DrRich applies his usual insight, keen analytic skills and puckish literary charm to the issue of Universal Health Care (UHC) in this post and believes that it will happen and the only questions involve the details. The major issue is will people be "allowed to pay" for services not covered by the government plan. Will it be like Canada or like Great Britain? DrRich is pessimistic and believes we will go the way of the Canadians
That question should not have to be asked in a country based on individual freedom but as DrRich points our, things could well go the way of Canada,even as there are indications that the Canadians are trying to retrench in that regard. See here for some developments regarding our northern neighbors.
Those who favor a no-opt-out system seem to put much importance to there being no "two-tiered system". The proximity of the U.S. health care facilities has made a quasi two tiered system in Canada a reality much to the vexation of those who find solace in the equality of deprivation.
Physicians may well differ in regard to UHC, some being so fed up with the current wage controls imposed by Medicare and insurance company hegemony that they now favor it (like Medicare for all will be better) but there should be nothing but opposition to a Canada like prohibition of private off-the-grid care.
The current renewal of free-market bashing may well bring along with it a renewed belief in the government as solution to whatever problem(s) flash on the volatile public consciousness.
What is there to suggest the U.S. will follow Canada?
1.There are rumblings, e.g. in the state of Maryland, that concierge medicine might be made illegal.
2.The libertarian prop 101 was defeated in Arizona.(You might want to follow the money there to see who funded the opposition.So why was a Realtors association a big donor to the fight against prop 101? see here for a reference.)
3.Hilliary care contained a provision to penalize docs who dared to treat patients off the grid.
But on the other hand.
1.Obama care , at least as promoted during the election, does not explicitly mention outlawing off the grid care.

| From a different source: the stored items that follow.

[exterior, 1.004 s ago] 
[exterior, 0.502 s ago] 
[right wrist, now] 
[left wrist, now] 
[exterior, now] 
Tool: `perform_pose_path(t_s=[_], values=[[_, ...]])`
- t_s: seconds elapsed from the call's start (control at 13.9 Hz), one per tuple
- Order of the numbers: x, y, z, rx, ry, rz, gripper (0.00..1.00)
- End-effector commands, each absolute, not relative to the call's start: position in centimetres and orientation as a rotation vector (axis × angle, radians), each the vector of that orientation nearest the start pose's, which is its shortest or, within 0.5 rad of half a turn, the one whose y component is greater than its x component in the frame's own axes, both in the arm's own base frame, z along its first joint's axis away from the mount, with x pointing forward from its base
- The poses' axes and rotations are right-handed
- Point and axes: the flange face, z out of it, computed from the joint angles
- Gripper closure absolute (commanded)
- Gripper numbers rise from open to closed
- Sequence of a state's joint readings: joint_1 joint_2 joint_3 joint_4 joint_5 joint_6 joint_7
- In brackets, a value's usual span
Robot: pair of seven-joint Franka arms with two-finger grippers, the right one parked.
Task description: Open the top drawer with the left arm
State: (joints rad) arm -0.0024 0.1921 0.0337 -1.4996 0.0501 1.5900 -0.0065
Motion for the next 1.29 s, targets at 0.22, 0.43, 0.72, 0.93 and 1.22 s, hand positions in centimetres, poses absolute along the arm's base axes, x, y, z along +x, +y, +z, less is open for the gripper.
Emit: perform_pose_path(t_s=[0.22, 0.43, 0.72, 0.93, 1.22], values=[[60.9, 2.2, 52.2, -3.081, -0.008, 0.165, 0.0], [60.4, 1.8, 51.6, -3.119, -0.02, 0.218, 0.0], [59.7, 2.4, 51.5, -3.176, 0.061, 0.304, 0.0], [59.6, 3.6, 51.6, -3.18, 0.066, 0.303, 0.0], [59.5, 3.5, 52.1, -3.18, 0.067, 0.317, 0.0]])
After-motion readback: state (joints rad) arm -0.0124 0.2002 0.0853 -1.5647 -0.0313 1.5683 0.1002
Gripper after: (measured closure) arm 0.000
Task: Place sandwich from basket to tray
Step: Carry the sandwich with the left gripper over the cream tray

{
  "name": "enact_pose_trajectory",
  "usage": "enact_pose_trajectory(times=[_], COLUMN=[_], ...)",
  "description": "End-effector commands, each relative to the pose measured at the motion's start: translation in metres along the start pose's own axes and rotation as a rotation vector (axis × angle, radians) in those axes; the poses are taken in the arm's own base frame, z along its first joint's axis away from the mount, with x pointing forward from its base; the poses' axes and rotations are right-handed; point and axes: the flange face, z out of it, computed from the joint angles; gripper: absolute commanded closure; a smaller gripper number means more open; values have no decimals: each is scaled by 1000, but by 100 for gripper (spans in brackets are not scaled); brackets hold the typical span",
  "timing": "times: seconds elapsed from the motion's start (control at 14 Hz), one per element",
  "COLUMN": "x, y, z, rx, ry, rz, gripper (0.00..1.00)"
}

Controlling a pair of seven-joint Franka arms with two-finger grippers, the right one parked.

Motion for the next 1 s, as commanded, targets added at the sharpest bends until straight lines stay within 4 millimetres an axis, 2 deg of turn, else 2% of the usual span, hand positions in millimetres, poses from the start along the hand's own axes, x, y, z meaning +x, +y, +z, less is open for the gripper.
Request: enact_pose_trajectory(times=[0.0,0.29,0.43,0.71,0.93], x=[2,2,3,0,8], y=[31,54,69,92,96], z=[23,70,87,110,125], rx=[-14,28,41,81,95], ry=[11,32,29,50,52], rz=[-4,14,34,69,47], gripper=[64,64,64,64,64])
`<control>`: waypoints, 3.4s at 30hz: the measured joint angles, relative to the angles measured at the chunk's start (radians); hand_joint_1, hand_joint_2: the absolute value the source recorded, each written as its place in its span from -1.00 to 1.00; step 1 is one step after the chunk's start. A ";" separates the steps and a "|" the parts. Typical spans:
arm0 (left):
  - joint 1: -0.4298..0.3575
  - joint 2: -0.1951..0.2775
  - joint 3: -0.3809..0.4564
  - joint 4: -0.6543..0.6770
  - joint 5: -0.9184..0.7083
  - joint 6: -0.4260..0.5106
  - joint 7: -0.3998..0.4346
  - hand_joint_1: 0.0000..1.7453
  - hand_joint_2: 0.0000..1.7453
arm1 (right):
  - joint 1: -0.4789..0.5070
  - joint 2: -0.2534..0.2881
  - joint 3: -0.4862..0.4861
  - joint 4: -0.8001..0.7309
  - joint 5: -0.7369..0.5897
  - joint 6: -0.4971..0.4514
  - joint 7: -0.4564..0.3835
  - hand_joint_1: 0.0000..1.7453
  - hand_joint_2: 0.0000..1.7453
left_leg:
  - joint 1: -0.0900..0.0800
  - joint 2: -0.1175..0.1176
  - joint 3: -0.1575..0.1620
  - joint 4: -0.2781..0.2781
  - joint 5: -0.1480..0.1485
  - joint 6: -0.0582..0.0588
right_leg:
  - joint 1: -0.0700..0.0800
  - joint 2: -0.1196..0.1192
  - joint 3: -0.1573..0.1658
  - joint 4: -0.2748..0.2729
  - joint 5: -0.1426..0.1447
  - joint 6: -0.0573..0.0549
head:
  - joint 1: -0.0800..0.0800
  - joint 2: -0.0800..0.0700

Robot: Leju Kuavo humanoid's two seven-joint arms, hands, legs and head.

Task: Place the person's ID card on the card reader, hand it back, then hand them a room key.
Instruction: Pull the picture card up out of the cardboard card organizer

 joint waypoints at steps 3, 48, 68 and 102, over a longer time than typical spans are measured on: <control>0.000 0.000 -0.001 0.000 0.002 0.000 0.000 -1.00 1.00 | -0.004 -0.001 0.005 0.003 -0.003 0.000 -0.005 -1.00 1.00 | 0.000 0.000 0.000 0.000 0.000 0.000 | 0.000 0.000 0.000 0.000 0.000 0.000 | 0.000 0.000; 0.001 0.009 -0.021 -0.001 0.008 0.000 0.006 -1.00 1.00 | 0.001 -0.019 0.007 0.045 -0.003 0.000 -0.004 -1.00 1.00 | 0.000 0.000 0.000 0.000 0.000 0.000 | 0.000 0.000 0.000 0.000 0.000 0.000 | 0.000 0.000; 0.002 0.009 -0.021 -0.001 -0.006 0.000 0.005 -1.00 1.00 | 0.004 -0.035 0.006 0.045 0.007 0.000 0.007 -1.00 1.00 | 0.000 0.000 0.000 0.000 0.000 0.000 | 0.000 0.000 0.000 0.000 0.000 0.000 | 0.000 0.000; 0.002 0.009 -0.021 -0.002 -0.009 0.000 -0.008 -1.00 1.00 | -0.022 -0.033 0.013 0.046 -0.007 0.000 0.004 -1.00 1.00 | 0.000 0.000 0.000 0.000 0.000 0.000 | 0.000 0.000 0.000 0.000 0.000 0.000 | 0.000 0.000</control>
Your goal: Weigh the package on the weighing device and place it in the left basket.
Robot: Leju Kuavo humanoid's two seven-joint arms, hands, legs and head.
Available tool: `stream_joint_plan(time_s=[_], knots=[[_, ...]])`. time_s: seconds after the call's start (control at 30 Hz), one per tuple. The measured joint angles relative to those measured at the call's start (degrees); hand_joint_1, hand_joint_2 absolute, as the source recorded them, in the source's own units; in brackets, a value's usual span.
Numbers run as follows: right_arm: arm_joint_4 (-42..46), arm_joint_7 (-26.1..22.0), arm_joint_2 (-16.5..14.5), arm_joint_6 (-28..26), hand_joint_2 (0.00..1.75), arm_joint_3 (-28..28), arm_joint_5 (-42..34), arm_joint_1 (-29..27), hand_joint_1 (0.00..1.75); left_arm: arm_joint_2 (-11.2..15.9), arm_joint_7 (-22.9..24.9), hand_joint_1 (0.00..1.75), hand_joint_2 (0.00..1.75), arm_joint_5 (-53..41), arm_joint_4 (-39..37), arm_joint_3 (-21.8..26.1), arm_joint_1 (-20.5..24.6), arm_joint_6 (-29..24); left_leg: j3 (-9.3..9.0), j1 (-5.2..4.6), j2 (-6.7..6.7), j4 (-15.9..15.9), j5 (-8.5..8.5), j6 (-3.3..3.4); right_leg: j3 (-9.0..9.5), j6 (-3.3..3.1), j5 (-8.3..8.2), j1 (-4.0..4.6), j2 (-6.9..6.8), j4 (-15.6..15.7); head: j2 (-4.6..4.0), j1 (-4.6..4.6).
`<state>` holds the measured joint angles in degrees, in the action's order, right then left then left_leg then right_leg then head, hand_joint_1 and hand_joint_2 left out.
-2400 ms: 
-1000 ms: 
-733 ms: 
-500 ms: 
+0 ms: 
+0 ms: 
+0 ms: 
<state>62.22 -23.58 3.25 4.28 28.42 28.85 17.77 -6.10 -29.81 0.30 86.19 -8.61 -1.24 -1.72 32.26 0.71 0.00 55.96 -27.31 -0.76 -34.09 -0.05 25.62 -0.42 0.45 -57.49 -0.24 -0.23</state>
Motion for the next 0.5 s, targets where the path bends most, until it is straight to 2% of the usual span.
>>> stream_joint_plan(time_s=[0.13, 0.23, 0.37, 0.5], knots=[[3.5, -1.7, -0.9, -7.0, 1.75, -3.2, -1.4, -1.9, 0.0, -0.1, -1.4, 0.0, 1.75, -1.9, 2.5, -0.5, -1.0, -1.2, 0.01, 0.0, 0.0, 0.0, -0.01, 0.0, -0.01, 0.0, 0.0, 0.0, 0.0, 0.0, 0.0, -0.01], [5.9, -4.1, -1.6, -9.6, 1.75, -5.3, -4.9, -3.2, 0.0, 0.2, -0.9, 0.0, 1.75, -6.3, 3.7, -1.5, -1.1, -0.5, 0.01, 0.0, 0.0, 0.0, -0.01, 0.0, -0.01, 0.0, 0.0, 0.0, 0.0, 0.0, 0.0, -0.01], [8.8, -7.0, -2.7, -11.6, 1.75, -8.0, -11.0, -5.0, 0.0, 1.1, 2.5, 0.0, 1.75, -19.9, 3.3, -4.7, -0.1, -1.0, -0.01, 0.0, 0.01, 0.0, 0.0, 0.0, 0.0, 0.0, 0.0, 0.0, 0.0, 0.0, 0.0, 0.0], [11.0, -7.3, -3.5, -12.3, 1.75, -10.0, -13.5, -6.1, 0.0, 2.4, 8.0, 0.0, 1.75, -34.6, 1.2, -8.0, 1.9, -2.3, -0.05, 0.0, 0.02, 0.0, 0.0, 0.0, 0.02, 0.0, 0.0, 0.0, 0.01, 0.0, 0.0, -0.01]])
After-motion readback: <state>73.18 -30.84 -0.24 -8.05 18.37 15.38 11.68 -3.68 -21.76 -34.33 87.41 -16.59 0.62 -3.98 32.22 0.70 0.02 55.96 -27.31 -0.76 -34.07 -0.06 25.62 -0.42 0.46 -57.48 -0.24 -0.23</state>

2.Obama care seems to propose a subsidy for private insurance as well as an option to sign up for some Medicare-like public plan. And Medicare itself does not exactly preclude patients making private arrangements with physicians.
3.The British NHS coexists with a private insurance medical care system. Further we may look to France.Their health care system is a mixture of private and public elements and citizens can elect to buy a little more care and there seems to be a bit of choice.This might be a more viable role model now that we seem to be emulating the French approach to buying into industries and businesses that have problems, remember Renault.